Moreover, he is editor-in-chief of a collection called "Ciencia que ladra...", printed by Siglo Veintiuno. Its name is a mention to the Spanish version of the proverb "its bark is worse than its bite", but in reference to science.

==Politics==
In 2016 Golombek became part of a Macri administration think tank which purported to be a "Presidential Council," but he left immediately after the first meeting.

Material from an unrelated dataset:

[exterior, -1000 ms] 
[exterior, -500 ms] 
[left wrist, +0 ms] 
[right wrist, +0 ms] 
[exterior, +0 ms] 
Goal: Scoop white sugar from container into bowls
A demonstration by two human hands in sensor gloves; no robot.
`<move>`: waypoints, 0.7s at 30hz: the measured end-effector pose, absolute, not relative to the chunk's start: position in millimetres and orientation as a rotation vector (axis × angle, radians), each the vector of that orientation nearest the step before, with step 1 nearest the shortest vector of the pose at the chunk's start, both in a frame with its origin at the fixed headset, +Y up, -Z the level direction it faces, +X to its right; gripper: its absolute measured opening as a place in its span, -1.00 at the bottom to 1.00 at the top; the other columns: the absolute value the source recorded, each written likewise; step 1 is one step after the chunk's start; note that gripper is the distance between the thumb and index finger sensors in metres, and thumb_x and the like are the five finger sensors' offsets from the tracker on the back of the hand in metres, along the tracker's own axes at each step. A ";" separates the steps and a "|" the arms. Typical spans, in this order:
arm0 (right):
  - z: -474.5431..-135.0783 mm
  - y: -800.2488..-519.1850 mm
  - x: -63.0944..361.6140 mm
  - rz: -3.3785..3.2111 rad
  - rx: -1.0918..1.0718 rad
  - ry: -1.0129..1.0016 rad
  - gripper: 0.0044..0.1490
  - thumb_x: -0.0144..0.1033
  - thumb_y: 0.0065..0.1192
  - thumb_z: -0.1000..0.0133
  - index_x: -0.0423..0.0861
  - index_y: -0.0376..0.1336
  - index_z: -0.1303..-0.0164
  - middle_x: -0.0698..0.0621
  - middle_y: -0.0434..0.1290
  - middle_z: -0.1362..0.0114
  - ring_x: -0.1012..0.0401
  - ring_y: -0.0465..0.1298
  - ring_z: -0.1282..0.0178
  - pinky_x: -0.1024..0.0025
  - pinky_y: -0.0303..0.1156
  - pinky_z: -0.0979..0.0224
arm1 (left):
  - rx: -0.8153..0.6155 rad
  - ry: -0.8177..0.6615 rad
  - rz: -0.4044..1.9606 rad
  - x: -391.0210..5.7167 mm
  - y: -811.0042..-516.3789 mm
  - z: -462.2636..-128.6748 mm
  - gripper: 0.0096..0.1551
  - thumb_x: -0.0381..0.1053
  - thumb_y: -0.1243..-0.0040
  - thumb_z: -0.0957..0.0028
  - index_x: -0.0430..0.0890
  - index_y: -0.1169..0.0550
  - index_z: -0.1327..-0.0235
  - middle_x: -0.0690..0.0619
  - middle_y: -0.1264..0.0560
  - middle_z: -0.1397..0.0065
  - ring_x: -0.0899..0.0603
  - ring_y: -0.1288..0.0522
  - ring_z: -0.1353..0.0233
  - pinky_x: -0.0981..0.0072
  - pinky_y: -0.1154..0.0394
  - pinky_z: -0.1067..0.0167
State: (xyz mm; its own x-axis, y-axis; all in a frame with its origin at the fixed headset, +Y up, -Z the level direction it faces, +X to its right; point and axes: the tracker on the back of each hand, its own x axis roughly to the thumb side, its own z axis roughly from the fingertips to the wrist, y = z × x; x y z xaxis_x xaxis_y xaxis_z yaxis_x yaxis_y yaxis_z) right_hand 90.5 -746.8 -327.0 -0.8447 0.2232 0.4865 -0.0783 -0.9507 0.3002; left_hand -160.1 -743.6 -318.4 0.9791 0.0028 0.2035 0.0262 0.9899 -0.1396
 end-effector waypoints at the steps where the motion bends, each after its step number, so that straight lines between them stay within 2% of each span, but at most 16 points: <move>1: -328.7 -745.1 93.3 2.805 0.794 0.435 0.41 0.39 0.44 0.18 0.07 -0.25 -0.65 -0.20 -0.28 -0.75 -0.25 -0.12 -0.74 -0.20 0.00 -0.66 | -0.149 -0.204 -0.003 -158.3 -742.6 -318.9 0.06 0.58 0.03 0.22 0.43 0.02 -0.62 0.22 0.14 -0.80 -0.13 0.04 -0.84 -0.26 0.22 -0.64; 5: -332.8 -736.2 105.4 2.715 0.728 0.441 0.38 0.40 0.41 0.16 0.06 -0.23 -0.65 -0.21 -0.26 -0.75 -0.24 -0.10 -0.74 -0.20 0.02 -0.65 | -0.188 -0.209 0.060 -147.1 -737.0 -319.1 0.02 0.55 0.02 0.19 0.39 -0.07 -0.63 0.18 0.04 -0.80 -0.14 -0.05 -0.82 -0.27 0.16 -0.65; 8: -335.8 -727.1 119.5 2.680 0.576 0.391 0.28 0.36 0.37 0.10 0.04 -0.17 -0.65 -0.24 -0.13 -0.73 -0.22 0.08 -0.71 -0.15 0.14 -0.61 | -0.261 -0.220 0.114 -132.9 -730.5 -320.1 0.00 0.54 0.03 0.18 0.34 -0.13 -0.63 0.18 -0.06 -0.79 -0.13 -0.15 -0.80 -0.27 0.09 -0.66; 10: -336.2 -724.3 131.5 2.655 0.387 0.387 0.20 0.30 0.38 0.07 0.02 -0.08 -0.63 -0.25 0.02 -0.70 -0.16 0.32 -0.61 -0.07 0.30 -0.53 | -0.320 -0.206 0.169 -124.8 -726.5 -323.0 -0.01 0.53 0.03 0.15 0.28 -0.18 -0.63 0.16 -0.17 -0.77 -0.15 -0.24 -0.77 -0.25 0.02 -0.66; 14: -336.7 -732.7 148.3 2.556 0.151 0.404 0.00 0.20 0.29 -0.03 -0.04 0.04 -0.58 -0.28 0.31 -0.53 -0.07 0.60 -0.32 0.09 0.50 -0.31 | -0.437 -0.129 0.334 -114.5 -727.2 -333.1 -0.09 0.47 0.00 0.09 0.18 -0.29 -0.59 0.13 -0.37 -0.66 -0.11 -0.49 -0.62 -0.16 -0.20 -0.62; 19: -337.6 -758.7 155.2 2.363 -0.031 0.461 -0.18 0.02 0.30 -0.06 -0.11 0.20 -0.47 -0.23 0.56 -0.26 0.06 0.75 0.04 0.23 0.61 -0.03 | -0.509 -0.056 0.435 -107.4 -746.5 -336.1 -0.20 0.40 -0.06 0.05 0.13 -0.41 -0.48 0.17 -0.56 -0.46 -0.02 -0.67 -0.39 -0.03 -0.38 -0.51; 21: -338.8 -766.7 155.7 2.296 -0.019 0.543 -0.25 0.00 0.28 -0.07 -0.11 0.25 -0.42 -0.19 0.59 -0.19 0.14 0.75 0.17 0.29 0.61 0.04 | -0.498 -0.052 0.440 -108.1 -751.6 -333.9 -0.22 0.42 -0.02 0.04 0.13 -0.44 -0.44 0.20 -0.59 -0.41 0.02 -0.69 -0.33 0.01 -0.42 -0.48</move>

In the wake of 2018 abortion debate in Argentina, he endorsed its legalization arguing that "a group of living cells does not represent a human being".

==Bibliography==

===Papers===
- Agostino, P. V. (2007). "Sildenafil accelerates reentrainment of circadian rhythms after advancing light schedules"
- Plano, S. (2007). "Extracellular nitric oxide signaling in the hamster biological clock"

===Books===
- Golombek, Diego (2006). "Sexo, drogas y biología. (Y un poco de rock and roll)"
- Golombek, Diego (comp.) (2007). "ADN: cincuenta años no es nada"
- Golombek, Diego (2011). "Cavernas y palacios. En busca de la conciencia en el cerebro"
- Golombek, Diego (2012). "Demoliendo papers. La trastienda de las publicaciones científicas"
- Golombek, Diego (2012). "El nuevo cocinero científico. Cuando la ciencia se mete en la cocina"
- Golombek, Diego (2014). "Las neuronas de Dios. Una neurociencia de la religión, la espiritualidad y la luz al final del túnel"

===Fiction===
- Golombek, Diego (2012). "Así en la tierra"

==Prizes==
In 2003, he received the Bernardo Houssay Young Researcher Award, and in 2012, he was a recipient of the Houssay Award.

Odisha Chief Minister Naveen Patnaik felicitated UNESCO Kalinga Prize winner 2015 Prof. Diego Andres Golombek at Odisha state secretariat, presenting him a stole and a silver filigree memento.